Workers, retirees and schoolchildren have all been enlisted into an outbreak Qingdao party secretary Wang Qingxian said required a “state of war” spirit.

“We must guarantee absolute safety at every corner of the schoolyard,” said Tian Ke, vice-principal at the Second Experimental Middle School in Qingdao, in an interview with the state controlled China Daily.

The extraordinary mobilisation of national resources for an outbreak that official numbers tally at less than 20 cases is the latest demonstration of China’s outwardly confident approach to managing COVID-19.

A health worker takes a swab from a resident in Qingdao. Picture: AFP
A health worker takes a swab from a resident in Qingdao. Picture: AFP

Chinese officials have significantly refined their approach to stifling the coronavirus since their disastrous handling of the first detected cluster in Wuhan, which spread around the country and the world.

In June, an outbreak that grew out of Beijing’s largest produce market at the same time that coronavirus was spreading through Melbourne’s outer suburbs was entirely wiped out in four weeks, according to local officials. Cases were declared to total less than 400.

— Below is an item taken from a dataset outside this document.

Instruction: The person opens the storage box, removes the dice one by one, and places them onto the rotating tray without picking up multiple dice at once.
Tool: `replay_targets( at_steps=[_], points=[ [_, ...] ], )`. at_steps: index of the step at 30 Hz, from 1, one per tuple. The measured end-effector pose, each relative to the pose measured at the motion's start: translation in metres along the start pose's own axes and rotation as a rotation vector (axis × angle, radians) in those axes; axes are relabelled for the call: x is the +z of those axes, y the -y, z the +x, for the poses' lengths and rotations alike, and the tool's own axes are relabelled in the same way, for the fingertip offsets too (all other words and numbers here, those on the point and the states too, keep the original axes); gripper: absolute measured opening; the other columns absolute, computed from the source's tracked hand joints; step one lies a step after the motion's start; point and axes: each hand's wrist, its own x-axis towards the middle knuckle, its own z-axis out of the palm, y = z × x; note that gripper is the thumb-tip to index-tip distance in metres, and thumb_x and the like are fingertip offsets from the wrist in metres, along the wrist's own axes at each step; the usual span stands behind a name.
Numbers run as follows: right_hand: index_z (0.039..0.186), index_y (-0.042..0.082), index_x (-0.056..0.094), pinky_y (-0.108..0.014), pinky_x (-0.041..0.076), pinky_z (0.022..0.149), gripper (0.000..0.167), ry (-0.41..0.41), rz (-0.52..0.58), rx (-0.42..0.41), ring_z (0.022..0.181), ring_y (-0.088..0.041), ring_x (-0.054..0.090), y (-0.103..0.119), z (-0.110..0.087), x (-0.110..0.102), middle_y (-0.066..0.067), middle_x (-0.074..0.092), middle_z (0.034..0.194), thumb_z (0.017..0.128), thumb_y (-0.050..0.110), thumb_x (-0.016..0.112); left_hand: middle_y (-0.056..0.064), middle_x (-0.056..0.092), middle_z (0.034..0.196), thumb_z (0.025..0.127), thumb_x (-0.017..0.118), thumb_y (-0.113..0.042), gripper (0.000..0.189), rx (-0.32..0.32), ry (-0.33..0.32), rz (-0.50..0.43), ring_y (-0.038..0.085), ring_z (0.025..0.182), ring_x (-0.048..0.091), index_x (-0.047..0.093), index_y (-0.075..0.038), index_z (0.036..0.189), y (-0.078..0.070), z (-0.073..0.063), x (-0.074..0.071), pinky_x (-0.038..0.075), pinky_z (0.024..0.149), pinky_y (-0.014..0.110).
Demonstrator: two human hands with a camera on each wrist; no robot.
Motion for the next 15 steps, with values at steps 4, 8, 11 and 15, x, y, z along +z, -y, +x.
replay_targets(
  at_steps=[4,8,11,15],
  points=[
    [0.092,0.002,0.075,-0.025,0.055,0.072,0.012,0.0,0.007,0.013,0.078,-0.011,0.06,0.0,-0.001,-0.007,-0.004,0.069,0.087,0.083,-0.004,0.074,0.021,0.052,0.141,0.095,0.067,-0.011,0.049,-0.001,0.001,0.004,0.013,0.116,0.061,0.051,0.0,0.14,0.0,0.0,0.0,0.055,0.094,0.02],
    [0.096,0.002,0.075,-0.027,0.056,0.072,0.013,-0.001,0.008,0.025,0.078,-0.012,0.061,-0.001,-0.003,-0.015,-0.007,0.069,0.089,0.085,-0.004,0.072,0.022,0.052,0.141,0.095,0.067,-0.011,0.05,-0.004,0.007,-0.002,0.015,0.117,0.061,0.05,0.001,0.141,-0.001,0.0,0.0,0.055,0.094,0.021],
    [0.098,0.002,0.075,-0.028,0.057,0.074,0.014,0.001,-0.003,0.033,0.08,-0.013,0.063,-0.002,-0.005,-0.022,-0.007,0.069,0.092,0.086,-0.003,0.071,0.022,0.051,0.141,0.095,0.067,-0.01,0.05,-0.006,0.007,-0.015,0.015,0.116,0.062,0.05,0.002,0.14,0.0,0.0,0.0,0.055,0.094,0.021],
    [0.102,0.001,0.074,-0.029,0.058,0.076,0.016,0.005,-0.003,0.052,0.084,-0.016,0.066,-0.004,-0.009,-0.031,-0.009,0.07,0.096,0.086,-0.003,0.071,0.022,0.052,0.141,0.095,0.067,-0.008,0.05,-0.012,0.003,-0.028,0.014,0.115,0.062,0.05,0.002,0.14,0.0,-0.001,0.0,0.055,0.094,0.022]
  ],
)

Melbourne – whose population of 5 million is less than a quarter of Beijing’s and roughly half of Qingdao’s – is now in the fourth month of its second lockdown. More than 20,000 cases have been found in Victoria.

The tools to manage the outbreak in the capital were the same as those now being used in Qingdao: testing of more than 1 million people a day, the deployment of more than 10,000 medical officials and strict, targeted restrictions on travel using a health code embedded in the ubiquitous social media platform WeChat.

In August, Qingdao made international headlines as hundreds of thousands gathered – many without face masks – for its annual beer festival.

In an interview on China Central Television Wu Zunyou, the chief epidemiologist at the Chinese Center for Disease Control and Prevention, said a taxi driver was one of the first patients in the new cluster.

He told the state broadcaster the new cluster would not develop into a large-scale outbreak.

While China’s state media and officials laud the country’s coronavirus management, much international opinion remains sceptical.

A survey by Pew Research Centre released last week found a majority of people interviewed in wealthy countries including Japan, South Korea, Australia, Canada and Germany had a negative perception of China’s coronavirus handling.

“Across the 14 nations surveyed, a median of 61 per cent say China has done a bad job dealing with the outbreak,” Pew reported.

China’s foreign ministry spokesperson Hua Chunying said the country’s effective efforts fighting the coronavirus “cannot be denied”, citing the 700 million people who travelled around China in recent weeks for the National Day and mid-Autumn festival holiday.

“The fact that they are enjoying a safe and happy life is indisputable proof that China has successfully brought the epidemic under control,” she said.